Terra – Qual a grande polêmica política do seu governo?
Magalhães – Foi a campanha pela eleição direta. A campanha Diretas Já foi um período ordeiro de manifestações políticas.
Terra – Como foi sua relação com o presidente da República João Figueiredo?
Magalhães – Foi boa, mas ele não era um homem fácil. Os militares me diziam que o Figueiredo não era o mesmo do passado. Houve uma mudança ainda maior depois que ele foi para os Estados Unidos fazer uma cirurgia para implantação de pontes safena. Ele voltou completamente diferente, caladão e só abria a boca para reclamar de alguma coisa. A modificação foi muito grande.
Terra – Como era sua relação com os setores militares?
Magalhães – A impressão que tenho dos militares é que pelo menos ao nível de coronel para cima, as promoções são feitas com rigor muito grande. Nunca eu vi, desses homens, um gesto que eu pudesse recriminar. Não faziam um pedido sequer. Uma nomeação para a sobrinha, uma remoção para alguém, nunca, nunca. Então eu tinha um excelente relacionamento. Devia haver uma distância muito grande entre isso e os chamados porões. São pessoas muito educadas e algumas cultas. Lembro-me do ministro do presidente José Sarney, do SNI, Ivan de Souza Mendes, era um senhor intelectual.

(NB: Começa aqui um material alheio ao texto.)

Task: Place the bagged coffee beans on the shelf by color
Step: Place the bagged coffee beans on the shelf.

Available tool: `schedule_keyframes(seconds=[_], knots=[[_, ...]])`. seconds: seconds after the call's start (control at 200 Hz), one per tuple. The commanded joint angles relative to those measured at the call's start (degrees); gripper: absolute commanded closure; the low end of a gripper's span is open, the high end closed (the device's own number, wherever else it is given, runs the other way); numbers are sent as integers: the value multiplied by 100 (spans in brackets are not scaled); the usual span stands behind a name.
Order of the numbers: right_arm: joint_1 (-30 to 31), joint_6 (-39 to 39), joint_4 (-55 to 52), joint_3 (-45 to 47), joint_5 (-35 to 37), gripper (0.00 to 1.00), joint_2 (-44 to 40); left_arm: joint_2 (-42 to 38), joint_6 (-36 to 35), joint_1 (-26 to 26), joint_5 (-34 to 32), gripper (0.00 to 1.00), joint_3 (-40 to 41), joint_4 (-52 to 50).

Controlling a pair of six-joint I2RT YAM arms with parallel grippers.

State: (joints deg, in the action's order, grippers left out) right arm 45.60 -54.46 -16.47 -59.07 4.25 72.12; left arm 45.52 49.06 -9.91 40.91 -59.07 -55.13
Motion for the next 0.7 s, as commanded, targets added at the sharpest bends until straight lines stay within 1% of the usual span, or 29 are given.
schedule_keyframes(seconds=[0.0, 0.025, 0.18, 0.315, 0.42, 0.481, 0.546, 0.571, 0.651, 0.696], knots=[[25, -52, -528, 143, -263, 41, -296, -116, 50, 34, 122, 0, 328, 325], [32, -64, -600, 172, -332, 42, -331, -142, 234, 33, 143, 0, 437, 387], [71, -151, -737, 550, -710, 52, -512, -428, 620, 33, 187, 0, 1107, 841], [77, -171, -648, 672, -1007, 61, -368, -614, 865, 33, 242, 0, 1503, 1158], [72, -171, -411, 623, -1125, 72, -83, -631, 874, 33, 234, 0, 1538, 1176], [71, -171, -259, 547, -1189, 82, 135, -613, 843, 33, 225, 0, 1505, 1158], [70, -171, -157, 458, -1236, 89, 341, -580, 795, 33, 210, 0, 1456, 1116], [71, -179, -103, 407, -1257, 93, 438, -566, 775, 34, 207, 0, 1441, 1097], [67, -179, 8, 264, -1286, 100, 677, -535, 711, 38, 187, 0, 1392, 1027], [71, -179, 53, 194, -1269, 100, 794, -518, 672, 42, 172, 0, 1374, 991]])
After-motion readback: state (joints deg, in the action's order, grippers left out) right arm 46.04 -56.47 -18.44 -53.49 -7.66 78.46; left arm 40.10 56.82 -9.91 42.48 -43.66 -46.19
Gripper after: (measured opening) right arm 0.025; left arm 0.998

Terra – Como foi a campanha Diretas Já?
Magalhães – Eu me pronunciei pelas eleições diretas, mas não subi em nenhum palanque. Como o projeto foi derrotado no Congresso Nacional, só bastou o caminho, que abracei, da conciliação. Não tinha outro. Não teve nenhum político melhor do que Tancredo Neves para personalizá-lo. Desgraçadamente estava idoso e doente. Político tem horror a dizer que está doente.
Terra – Que balanço o senhor faz do período da redemocratização?
Magalhães – Eu acho que foi a melhor saída. Acho que o brasileiro se portou com muita maturidade, mas acho que tem havido muito revanchismo.